ED(50) and ED(95) of intrathecal hyperbaric ropivacaine for parturients undergoing cesarean section with prophylactic infusion of phenylephrine: A Prospective dose-finding Study

BACKGROUND: Studies have reported that the ED(50) of intrathecal ropivacaine was increased when using prophylactic infusion of phenylephrine to prevent spinal-induced hypotension. However, ED(95) is more meaningful to clinical practice than ED(50). Therefore, we conducted this study to determine the 95% effective dose (ED(95)) of intrathecal hyperbaric ropivacaine for cesarean section in parturients receiving prophylactic infusion of phenylephrine to prevent spinal-induced hypotension. METHODS: A hundred of healthy parturients undergoing elective cesarean section under combined spinal-epidural anesthesia (CSEA) were enrolled in this randomized, double-blinded, dose-ranging study. Patients were randomly assigned to receive 7, 9, 11, 13 or 15 mg intrathecal hyperbaric ropivacaine respectively.

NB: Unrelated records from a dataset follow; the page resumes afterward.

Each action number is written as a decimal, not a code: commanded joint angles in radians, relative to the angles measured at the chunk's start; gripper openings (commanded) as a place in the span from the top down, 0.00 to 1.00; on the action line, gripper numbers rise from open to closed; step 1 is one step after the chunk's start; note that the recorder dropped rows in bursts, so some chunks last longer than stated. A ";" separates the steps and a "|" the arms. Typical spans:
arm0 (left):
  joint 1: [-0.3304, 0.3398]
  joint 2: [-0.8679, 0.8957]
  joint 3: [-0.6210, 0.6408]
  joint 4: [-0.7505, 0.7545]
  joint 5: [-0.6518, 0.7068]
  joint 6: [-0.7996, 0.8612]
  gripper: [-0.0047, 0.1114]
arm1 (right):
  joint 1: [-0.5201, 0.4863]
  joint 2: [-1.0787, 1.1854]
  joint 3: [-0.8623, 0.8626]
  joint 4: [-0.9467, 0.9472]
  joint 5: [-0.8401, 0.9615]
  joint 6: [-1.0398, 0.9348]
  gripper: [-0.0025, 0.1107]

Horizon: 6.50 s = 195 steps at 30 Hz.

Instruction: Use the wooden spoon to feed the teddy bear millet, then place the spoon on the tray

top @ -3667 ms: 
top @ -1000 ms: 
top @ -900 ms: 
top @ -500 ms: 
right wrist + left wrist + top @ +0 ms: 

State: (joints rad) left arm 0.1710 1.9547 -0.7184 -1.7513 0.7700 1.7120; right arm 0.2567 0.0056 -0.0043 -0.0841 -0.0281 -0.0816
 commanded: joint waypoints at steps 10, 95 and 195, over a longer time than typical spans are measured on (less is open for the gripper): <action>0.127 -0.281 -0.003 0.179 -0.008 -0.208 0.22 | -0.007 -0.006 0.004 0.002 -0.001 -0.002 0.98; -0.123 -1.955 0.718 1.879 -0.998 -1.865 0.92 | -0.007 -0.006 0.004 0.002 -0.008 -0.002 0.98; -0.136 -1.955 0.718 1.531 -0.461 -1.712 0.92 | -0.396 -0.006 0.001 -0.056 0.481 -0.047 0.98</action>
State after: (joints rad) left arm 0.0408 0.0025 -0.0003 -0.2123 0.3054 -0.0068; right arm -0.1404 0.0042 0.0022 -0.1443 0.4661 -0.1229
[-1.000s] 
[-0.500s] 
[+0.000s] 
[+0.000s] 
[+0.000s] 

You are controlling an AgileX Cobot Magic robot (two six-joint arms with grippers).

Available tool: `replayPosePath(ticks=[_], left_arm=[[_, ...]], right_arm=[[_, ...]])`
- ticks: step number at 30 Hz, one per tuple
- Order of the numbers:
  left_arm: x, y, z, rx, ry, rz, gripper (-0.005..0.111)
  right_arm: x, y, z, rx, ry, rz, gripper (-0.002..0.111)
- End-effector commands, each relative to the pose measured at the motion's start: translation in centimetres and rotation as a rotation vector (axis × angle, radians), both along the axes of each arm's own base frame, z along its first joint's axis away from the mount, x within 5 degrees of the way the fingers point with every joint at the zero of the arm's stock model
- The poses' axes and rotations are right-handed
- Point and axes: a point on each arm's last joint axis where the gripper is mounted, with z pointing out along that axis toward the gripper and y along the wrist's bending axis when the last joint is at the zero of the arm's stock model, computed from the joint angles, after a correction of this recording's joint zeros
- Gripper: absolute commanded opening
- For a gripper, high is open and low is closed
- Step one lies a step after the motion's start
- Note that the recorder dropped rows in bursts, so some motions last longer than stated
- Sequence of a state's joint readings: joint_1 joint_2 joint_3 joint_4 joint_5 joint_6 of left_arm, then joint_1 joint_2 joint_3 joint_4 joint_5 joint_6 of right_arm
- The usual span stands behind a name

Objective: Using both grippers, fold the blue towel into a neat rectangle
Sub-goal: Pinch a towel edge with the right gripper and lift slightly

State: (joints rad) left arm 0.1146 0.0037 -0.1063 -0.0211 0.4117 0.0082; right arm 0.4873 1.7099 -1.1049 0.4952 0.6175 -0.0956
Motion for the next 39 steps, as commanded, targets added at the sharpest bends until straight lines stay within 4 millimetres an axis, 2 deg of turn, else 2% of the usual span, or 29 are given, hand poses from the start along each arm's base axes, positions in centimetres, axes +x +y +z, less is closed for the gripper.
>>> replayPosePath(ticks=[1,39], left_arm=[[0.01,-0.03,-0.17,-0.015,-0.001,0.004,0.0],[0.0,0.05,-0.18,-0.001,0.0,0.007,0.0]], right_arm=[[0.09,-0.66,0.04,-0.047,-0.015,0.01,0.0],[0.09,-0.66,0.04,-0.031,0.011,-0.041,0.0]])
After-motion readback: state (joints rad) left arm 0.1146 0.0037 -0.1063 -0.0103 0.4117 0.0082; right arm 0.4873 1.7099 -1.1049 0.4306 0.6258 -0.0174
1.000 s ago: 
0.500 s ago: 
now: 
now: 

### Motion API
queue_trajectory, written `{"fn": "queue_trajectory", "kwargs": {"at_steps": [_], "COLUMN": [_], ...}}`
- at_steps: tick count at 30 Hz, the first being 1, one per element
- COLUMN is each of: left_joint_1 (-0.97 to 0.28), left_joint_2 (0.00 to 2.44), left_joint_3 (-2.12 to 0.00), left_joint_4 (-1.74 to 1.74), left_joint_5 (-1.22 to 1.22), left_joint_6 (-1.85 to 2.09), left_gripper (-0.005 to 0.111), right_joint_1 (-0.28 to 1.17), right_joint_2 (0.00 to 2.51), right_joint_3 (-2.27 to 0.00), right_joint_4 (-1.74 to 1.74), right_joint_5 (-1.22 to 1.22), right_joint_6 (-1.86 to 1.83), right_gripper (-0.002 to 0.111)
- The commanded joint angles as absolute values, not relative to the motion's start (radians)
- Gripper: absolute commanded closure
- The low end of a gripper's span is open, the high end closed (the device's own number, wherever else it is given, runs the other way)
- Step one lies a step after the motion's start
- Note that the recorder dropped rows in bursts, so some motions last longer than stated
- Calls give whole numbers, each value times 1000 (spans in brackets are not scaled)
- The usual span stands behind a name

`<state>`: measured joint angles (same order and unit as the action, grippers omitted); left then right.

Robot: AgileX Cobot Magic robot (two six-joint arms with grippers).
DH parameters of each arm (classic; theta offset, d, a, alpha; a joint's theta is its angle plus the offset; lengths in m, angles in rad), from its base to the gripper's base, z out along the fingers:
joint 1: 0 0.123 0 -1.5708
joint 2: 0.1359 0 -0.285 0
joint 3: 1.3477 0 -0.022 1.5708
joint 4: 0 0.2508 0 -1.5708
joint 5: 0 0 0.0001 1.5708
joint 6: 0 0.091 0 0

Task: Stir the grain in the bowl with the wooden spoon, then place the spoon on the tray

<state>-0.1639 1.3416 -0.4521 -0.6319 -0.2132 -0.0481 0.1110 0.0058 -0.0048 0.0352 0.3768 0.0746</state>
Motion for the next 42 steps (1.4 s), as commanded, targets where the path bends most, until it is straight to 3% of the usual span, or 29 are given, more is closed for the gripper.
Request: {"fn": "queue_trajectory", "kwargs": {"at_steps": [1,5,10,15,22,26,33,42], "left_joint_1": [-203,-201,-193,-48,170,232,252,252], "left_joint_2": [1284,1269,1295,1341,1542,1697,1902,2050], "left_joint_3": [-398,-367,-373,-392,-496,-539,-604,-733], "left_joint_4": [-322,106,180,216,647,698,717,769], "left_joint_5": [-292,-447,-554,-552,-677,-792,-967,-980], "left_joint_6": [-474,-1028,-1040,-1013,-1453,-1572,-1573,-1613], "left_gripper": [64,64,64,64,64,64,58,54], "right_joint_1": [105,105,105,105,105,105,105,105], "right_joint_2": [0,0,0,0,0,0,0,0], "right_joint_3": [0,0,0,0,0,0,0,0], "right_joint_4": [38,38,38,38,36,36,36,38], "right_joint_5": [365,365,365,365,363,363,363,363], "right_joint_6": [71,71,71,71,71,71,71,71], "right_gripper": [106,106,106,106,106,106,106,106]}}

The prophylactic phenylephrine infusion (50 μg/min) was initiated immediately at the same time of spinal injection. Successful spinal anesthesia was defined as a T5 sensory level achieved within 10 min after intrathecal drug administration and no epidural supplement was required during the surgery. The ED(95) was calculated with Probit analysis. RESULTS: The ED(95) of intrathecal ropivacaine with 5 μg sufentanil for successful anesthesia was 15.2 mg (95%CI, 13.5–18.8 mg), when receiving prophylactic infusion of phenylephrine. CONCLUSION: Under the conditions of the present study, the ED(95) of intrathecal hyperbaric ropivacaine for successful spinal anesthesia for cesarean section in healthy parturient receiving prophylactic infusion of phenylephrine was 15.2 mg.